Scan the records below and copy every line that contains the string "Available".

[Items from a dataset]
%%
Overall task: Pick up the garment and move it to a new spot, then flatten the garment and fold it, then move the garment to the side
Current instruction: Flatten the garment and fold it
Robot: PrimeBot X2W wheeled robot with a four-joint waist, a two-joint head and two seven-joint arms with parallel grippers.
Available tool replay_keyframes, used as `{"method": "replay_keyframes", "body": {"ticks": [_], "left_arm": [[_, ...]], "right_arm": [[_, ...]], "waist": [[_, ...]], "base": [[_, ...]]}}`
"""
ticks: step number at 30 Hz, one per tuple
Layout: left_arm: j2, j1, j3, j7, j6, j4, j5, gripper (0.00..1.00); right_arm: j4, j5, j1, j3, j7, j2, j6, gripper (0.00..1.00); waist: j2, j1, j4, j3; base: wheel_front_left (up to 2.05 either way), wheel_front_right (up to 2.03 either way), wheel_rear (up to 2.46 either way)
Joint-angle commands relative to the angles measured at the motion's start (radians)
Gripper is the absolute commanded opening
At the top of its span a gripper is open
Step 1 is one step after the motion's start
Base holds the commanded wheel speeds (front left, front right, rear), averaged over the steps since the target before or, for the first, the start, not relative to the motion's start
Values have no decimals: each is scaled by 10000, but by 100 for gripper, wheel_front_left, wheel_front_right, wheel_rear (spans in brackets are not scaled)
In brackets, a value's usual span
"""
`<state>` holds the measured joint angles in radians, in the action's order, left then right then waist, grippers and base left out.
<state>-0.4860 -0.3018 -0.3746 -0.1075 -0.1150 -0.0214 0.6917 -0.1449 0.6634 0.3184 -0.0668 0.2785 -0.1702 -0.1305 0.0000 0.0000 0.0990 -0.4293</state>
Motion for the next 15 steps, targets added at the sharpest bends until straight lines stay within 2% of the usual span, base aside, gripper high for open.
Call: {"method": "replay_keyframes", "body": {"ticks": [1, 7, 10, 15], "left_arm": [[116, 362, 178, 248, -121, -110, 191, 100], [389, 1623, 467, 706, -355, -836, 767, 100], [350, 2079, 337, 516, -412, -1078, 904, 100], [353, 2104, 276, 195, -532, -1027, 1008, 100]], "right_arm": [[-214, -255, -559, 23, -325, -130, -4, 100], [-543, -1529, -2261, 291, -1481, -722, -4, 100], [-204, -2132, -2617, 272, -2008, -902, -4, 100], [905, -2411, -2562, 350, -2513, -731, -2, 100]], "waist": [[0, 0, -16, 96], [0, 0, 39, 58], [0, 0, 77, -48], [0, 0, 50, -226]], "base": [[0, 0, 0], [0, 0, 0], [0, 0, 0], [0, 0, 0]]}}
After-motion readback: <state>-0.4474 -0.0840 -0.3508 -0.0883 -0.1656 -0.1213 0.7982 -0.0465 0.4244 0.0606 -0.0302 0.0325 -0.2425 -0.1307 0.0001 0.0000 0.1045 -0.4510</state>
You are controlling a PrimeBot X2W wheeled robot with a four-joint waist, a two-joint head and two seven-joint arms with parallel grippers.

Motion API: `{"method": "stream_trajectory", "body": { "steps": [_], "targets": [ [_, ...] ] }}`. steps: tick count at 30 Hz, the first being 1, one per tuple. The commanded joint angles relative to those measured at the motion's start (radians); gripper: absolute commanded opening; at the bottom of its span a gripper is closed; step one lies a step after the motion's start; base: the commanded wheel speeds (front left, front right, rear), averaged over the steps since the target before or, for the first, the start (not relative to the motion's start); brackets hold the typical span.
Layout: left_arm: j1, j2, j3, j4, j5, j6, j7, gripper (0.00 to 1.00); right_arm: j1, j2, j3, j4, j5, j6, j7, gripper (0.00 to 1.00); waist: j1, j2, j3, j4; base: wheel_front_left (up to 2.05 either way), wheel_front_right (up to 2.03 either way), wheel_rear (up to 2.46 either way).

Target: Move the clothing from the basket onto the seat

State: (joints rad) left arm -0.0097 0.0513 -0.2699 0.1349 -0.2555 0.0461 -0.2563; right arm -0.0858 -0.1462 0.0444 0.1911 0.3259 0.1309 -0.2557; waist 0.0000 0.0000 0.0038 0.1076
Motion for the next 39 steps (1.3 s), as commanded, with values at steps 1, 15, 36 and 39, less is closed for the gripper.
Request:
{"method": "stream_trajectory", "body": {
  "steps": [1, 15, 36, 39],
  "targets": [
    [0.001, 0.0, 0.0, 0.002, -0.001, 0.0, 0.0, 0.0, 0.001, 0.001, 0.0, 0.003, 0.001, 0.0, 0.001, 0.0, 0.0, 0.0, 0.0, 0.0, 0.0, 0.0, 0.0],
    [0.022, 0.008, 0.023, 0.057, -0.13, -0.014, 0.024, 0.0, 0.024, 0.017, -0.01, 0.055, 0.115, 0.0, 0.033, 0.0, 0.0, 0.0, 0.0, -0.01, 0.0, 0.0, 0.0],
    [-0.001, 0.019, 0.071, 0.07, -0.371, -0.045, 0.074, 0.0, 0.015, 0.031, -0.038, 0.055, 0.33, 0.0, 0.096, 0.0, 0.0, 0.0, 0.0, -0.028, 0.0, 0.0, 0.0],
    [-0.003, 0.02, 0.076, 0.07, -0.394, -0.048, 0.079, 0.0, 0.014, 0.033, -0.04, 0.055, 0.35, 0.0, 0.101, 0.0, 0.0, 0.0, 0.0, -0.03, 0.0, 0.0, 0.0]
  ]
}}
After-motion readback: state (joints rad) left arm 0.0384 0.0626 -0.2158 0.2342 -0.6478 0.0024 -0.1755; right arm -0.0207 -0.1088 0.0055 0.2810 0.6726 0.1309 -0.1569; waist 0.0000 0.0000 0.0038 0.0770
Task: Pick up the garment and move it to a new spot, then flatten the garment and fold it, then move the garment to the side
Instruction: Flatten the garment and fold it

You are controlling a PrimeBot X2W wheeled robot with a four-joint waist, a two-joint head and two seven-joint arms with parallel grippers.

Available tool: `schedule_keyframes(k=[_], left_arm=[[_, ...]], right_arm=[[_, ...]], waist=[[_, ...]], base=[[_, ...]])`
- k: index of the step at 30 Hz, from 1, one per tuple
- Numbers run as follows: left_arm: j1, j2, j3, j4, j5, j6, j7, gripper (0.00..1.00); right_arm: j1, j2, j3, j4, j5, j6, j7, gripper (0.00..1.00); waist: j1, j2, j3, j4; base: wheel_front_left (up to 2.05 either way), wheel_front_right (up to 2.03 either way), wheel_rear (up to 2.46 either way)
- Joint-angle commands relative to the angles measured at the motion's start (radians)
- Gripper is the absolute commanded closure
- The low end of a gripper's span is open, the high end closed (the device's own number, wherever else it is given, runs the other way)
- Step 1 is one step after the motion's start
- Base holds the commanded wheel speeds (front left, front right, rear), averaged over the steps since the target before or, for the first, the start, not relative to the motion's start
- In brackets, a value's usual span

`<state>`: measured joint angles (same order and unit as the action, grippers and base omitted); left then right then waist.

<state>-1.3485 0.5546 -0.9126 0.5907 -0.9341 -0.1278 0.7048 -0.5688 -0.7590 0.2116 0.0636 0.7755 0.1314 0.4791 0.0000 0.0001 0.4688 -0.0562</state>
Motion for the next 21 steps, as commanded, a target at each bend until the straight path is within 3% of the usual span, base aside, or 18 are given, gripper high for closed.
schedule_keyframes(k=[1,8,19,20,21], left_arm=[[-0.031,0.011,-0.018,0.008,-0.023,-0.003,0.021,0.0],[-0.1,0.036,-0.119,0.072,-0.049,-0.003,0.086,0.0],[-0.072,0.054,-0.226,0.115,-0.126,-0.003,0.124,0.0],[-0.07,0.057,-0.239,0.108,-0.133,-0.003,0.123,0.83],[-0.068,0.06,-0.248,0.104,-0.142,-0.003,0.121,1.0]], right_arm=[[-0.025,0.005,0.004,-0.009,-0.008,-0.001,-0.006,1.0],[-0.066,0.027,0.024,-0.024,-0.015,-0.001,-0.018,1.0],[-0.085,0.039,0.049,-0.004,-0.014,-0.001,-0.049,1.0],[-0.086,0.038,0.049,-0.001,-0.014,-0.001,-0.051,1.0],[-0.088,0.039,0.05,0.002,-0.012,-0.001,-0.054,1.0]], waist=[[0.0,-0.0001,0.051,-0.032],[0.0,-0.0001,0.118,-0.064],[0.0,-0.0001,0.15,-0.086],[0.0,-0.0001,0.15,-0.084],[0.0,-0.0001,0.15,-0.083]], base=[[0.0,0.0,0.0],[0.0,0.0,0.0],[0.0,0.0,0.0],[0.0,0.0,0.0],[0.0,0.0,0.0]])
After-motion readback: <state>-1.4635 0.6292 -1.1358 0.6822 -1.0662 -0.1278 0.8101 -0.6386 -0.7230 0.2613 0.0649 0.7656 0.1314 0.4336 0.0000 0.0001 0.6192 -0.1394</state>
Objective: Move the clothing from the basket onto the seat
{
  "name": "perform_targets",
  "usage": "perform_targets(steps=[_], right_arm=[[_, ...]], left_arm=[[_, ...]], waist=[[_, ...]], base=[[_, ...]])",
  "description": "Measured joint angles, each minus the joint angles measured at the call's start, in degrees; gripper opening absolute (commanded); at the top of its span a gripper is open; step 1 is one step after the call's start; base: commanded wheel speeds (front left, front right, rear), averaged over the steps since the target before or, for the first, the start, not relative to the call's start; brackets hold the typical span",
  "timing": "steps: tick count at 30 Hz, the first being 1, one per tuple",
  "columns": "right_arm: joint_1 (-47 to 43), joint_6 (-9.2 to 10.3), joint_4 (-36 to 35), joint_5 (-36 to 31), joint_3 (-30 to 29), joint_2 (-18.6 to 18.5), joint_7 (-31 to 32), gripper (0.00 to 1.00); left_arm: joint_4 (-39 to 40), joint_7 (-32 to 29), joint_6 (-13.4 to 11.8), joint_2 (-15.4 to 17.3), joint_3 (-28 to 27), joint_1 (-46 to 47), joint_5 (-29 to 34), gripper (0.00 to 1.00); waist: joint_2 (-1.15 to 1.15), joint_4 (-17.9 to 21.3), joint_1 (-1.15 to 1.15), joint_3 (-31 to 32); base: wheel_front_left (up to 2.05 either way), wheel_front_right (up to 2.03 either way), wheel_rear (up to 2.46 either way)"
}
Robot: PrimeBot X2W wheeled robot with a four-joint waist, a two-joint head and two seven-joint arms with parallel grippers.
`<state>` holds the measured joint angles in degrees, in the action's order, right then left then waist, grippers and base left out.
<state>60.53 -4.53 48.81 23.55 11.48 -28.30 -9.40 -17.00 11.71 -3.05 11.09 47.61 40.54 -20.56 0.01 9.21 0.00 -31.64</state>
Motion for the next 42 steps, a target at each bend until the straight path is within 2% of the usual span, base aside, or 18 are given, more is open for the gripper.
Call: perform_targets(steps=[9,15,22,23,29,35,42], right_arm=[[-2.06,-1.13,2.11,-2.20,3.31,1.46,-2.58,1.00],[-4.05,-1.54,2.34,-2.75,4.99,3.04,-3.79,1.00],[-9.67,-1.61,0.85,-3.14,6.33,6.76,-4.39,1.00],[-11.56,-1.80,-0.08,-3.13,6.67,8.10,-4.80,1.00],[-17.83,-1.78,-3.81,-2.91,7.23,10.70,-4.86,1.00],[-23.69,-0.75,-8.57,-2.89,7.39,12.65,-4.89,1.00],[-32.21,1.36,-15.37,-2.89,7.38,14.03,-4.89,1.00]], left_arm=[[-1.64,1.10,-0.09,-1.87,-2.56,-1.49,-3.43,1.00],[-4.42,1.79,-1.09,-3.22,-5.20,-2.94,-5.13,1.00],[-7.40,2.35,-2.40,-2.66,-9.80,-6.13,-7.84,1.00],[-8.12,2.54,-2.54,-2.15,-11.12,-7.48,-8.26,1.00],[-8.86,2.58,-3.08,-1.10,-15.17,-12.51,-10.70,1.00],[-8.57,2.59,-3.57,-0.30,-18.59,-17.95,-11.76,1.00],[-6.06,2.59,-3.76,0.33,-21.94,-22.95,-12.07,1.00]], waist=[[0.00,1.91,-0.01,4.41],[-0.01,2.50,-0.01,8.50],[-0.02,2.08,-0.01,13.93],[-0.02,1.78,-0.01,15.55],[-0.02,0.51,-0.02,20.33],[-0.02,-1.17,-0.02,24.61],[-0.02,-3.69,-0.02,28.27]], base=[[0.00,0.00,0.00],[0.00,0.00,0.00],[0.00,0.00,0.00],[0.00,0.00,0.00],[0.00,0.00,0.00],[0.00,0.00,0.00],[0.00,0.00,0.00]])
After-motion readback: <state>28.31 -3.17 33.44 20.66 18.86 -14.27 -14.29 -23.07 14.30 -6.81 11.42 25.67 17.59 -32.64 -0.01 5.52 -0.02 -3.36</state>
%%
### Response box
Available tool replay_keyframes, used as `{"method": "replay_keyframes", "body": {"ticks": [_], "left_arm": [[_, ...]], "right_arm": [[_, ...]], "waist": [[_, ...]], "base": [[_, ...]]}}`
Available tool: `schedule_keyframes(k=[_], left_arm=[[_, ...]], right_arm=[[_, ...]], waist=[[_, ...]], base=[[_, ...]])`

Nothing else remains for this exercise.